A few steps further, the flowery Jordaan welcomes you to Amsterdam’s real life. This once working-class bastion was renowned for tight community bonds, radical politics, a love for drink, and over-the-top Dutch sing-a-longs. Gentrification of decades past has attracted more galleries, restaurants and shops to its scenic streets, but there’s undeniably still a distinct atmosphere to be enjoyed here. The bustling markets and lively cafés merge into the Haarlemmerstraat, lined with vintage boutiques, concept stores, delis and countless options for lunch and co ee.

Packed with culture

Just east of the centre, De Plantage is a lush cultural garden with elegant tree-lined boulevards teeming with attractions and institutions dedicated to fine art, culture and natural history, including the Jewish Cultural Quarter, ARTIS zoo and Hortus Botanicus.

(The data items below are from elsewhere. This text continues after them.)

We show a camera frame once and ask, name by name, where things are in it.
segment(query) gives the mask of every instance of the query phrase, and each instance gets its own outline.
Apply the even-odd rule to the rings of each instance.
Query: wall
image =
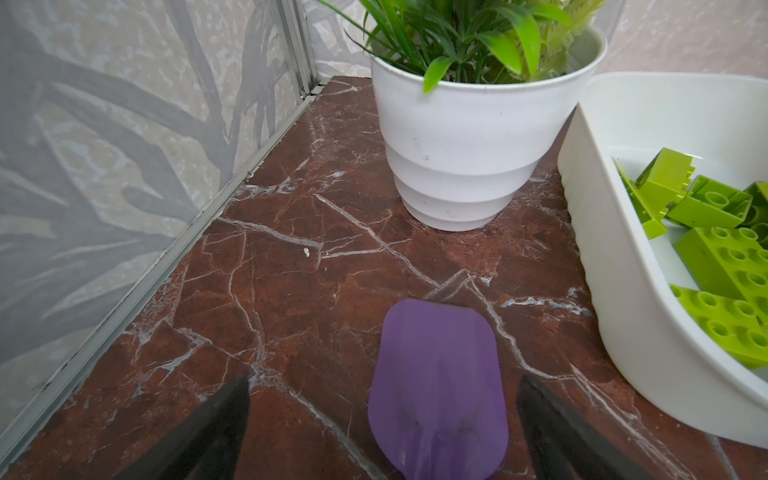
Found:
[[[316,0],[304,0],[318,72],[370,76],[351,42],[358,31]],[[356,0],[333,0],[362,21]],[[766,0],[627,0],[602,71],[710,71],[768,78]]]
[[[300,100],[267,0],[0,0],[0,430]]]

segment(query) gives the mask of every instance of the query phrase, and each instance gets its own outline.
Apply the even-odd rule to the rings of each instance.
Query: white tray
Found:
[[[640,394],[705,432],[768,448],[768,382],[725,353],[668,284],[697,289],[672,248],[683,227],[648,240],[618,172],[662,148],[737,188],[768,180],[768,81],[720,74],[595,77],[558,158],[600,334]]]

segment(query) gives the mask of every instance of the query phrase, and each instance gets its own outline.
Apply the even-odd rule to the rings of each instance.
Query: toy brick
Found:
[[[720,348],[749,369],[768,365],[768,338],[749,303],[677,285],[670,287],[691,318]]]
[[[667,232],[667,228],[651,214],[650,208],[645,204],[645,201],[637,191],[635,184],[629,179],[619,164],[616,162],[614,163],[616,164],[616,170],[618,170],[619,176],[621,176],[621,182],[624,183],[624,188],[627,190],[630,200],[632,200],[632,206],[634,207],[635,213],[637,213],[637,218],[640,219],[640,223],[643,225],[645,236],[651,239],[664,235]]]
[[[763,248],[768,247],[768,182],[755,182],[744,189],[752,195],[752,206],[746,212],[742,227],[749,227],[757,233],[757,241]]]
[[[667,215],[670,204],[677,204],[685,197],[694,172],[690,166],[692,160],[690,155],[662,148],[635,181],[637,191],[657,220]]]
[[[748,228],[693,228],[674,248],[699,288],[746,300],[768,326],[768,250]]]
[[[751,205],[752,195],[699,175],[667,217],[689,227],[734,228]]]

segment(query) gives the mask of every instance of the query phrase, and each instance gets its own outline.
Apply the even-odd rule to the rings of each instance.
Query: plant pot
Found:
[[[524,84],[441,81],[427,95],[423,77],[374,58],[379,125],[408,212],[454,232],[493,220],[554,143],[605,49],[590,27],[569,51],[584,65],[573,73]]]

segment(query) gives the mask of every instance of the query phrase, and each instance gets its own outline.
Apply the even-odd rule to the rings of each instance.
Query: red marble tabletop
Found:
[[[558,148],[487,227],[439,232],[398,198],[370,80],[335,78],[4,478],[109,478],[242,375],[238,479],[401,478],[366,400],[384,314],[406,297],[469,306],[496,333],[510,442],[493,478],[535,477],[524,372],[658,478],[768,478],[767,451],[681,425],[607,357]]]

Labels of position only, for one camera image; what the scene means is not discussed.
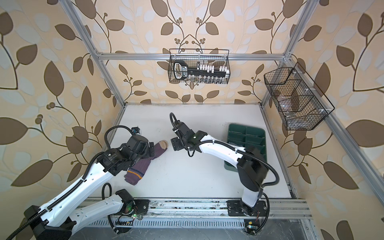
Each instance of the aluminum frame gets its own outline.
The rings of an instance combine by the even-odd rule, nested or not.
[[[116,97],[117,102],[120,106],[125,105],[124,98],[121,96],[120,91],[118,90],[115,82],[113,81],[111,75],[108,72],[107,67],[101,59],[96,55],[96,47],[94,46],[91,37],[89,36],[87,30],[85,29],[83,23],[81,22],[79,16],[74,9],[72,2],[70,0],[60,0],[60,4],[64,12],[68,15],[68,18],[71,20],[76,31],[79,33],[80,38],[82,39],[85,47],[87,48],[89,54],[91,55],[93,62],[96,64],[97,68],[101,71],[101,74],[106,82],[106,84],[111,89],[113,95]]]

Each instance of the leaf pattern wallpaper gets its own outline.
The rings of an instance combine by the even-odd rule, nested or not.
[[[14,216],[5,238],[26,208],[84,172],[120,107],[57,1],[1,1],[0,22],[1,210]]]
[[[381,175],[383,11],[381,1],[320,0],[292,55],[336,106],[337,117]],[[381,239],[384,208],[326,123],[312,131],[287,131],[272,101],[266,110],[322,238]],[[362,203],[365,208],[357,207]]]

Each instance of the green plastic organizer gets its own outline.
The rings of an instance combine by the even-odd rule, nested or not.
[[[255,147],[260,150],[265,162],[267,161],[264,129],[231,123],[228,127],[227,143],[239,147]],[[237,168],[226,161],[224,161],[224,168],[237,172]]]

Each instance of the white floor panel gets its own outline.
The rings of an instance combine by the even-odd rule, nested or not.
[[[189,157],[187,151],[173,151],[172,131],[169,113],[184,122],[194,132],[207,132],[216,139],[226,141],[228,126],[237,123],[259,127],[266,131],[268,163],[275,168],[280,182],[268,186],[265,193],[269,198],[291,198],[280,164],[267,132],[262,113],[258,105],[128,105],[120,125],[138,126],[142,135],[155,144],[161,140],[168,142],[167,151],[152,160],[145,173],[135,186],[124,180],[126,172],[120,172],[109,183],[113,192],[126,189],[134,197],[164,198],[240,198],[243,185],[237,172],[224,168],[223,160],[209,154],[196,152]],[[125,129],[118,129],[111,147],[119,147],[127,142],[130,134]],[[268,172],[264,182],[275,177]],[[100,197],[101,188],[91,197]]]

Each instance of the hanging wire basket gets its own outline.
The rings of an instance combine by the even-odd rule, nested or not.
[[[191,48],[172,48],[169,50],[169,82],[228,84],[231,75],[228,55],[229,50],[224,49],[196,52]]]
[[[304,68],[298,65],[283,67],[264,74],[265,86],[271,94],[286,130],[313,130],[335,107],[321,88],[313,81],[308,86],[300,74]],[[318,96],[326,99],[331,107],[324,106]]]

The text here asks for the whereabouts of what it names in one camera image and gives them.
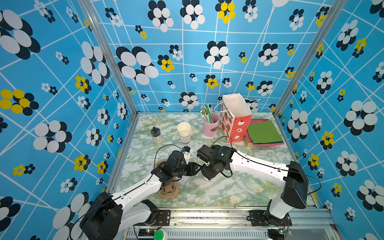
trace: clear bottle
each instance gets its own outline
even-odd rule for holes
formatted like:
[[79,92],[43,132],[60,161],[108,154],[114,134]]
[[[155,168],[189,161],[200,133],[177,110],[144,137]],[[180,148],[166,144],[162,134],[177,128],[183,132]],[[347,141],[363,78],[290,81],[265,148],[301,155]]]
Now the clear bottle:
[[152,135],[152,138],[153,138],[153,141],[156,143],[156,144],[160,144],[163,142],[163,138],[161,136],[161,132],[160,132],[160,129],[157,128],[157,127],[153,127],[151,129],[151,135]]

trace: blue wallpaper
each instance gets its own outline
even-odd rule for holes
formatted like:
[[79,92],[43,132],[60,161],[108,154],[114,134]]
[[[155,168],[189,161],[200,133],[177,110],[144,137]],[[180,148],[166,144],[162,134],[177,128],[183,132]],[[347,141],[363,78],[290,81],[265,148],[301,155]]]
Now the blue wallpaper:
[[383,13],[349,0],[278,115],[343,239],[384,238]]
[[94,0],[139,111],[200,111],[224,94],[274,111],[333,0]]
[[3,1],[0,45],[0,239],[77,239],[132,116],[77,1]]

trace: pink cloth
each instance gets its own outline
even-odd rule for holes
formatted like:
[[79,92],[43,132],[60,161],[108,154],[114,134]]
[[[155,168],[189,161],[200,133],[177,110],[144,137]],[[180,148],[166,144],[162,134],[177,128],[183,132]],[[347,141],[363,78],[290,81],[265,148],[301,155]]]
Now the pink cloth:
[[[268,119],[251,119],[250,123],[254,122],[267,122]],[[245,137],[247,138],[248,142],[252,142],[252,140],[249,138],[248,131],[245,132]],[[264,144],[254,144],[254,146],[276,146],[276,145],[284,145],[283,142],[277,142],[277,143],[264,143]]]

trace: stack of colored napkins
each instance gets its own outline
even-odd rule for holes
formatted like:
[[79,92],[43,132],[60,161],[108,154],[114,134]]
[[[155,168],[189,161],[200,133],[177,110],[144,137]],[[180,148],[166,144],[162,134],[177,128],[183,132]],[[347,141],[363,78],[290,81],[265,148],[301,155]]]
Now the stack of colored napkins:
[[252,119],[244,137],[247,147],[283,145],[283,138],[277,132],[272,121]]

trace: table
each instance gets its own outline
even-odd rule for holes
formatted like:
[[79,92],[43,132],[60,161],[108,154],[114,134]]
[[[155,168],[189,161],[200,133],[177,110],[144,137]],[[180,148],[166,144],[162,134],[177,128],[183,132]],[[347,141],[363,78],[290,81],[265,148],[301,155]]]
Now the table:
[[[202,165],[204,162],[196,157],[196,151],[203,145],[211,144],[224,136],[219,127],[217,136],[205,139],[202,134],[202,117],[200,113],[140,113],[139,121],[132,139],[128,156],[118,182],[117,191],[126,189],[146,177],[153,169],[156,151],[163,145],[175,144],[182,147],[177,136],[176,127],[180,122],[189,122],[192,126],[191,141],[188,144],[193,149],[189,161]],[[272,113],[254,113],[252,119],[270,119],[276,126],[278,123]],[[158,127],[163,136],[161,144],[155,144],[150,134],[152,127]],[[215,144],[229,146],[226,138],[219,139]],[[233,143],[239,151],[270,162],[289,164],[294,161],[287,145],[245,147],[244,141]],[[169,154],[178,150],[175,146],[166,146],[157,154],[156,161],[167,159]],[[217,175],[211,182],[206,182],[201,173],[194,177],[184,176],[178,181],[180,193],[174,199],[164,200],[158,193],[148,197],[157,207],[196,207],[196,206],[266,206],[281,190],[275,184],[246,173],[234,172],[226,178]],[[307,205],[314,205],[310,196]]]

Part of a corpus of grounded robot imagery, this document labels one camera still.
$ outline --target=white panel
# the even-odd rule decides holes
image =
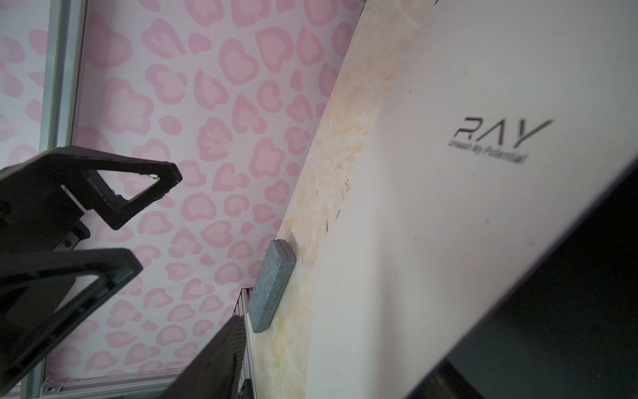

Along the River IJ, historic warehouses are repurposed into cultural hotspots, including Pakhuis de Zwijger and Mezrab for lectures, comedy and spoken word. Here you’ll also find the iconic Muziekgebouw aan ‘t IJ for mind-blowing classical concerts and BIMHUIS – the city’s temple to modern jazz. Meanwhile, the former warehouses along the Entrepotdok or around the Marineterrein have since been converted into exhibition spaces, waterside bars and fine-dining restaurants.

‘Go get a coffee or have dinner at Mr Porter on top of the W Hotel. They have a rooftop bar with a beautiful view over the city.’